Task item: Show only those lines of the entries where the string "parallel" is found.

Records excerpted from a collection:

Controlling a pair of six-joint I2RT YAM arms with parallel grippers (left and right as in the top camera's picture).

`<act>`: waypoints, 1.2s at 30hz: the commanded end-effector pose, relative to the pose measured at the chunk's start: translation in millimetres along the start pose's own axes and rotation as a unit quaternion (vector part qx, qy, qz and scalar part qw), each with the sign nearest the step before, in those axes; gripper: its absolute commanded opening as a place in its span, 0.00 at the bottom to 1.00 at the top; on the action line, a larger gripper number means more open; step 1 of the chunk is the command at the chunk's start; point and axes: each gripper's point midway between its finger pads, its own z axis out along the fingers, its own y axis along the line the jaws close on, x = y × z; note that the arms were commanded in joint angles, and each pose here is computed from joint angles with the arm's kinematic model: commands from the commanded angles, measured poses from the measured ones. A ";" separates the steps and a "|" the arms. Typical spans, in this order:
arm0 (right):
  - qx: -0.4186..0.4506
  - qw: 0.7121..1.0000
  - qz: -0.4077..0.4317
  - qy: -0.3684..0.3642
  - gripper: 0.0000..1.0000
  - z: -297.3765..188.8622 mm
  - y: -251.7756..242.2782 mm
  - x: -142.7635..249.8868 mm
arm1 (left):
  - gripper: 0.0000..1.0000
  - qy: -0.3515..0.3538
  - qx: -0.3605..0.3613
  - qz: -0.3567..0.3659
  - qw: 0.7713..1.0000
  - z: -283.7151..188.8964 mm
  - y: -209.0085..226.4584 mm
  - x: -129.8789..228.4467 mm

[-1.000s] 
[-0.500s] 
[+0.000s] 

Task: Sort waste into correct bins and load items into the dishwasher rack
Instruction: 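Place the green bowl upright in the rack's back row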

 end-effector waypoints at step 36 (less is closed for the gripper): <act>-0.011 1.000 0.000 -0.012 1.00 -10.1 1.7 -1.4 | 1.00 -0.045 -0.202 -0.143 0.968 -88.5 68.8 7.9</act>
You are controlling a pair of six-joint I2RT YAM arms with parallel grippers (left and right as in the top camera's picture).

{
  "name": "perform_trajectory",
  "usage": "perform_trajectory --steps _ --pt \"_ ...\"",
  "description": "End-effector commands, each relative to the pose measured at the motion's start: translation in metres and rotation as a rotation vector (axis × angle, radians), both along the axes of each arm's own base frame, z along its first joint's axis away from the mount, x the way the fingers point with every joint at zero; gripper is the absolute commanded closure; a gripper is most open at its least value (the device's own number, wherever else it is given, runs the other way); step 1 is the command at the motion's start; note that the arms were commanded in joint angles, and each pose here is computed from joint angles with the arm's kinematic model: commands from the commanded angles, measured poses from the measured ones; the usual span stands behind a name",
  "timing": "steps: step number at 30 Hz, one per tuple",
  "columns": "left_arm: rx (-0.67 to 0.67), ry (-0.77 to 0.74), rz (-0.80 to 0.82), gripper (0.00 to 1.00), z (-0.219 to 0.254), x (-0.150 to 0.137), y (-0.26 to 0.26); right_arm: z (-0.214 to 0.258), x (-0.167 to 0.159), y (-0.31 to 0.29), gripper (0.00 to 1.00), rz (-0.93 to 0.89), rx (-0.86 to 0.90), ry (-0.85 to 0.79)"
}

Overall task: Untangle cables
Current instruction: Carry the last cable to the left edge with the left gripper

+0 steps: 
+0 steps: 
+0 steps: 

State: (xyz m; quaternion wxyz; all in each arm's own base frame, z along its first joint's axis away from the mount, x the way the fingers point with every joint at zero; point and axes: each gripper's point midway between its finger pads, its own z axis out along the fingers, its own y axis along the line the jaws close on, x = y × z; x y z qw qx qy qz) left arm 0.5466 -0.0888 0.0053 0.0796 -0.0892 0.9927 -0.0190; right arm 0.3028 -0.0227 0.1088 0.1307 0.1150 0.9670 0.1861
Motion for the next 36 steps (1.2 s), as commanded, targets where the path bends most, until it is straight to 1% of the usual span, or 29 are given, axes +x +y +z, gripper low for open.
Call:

Solution below:
Controlling a pair of six-joint I2RT YAM arms with parallel grippers (left and right as in the top camera's picture).
You are controlling a pair of six-joint I2RT YAM arms with parallel grippers (left and right as in the top camera's picture).

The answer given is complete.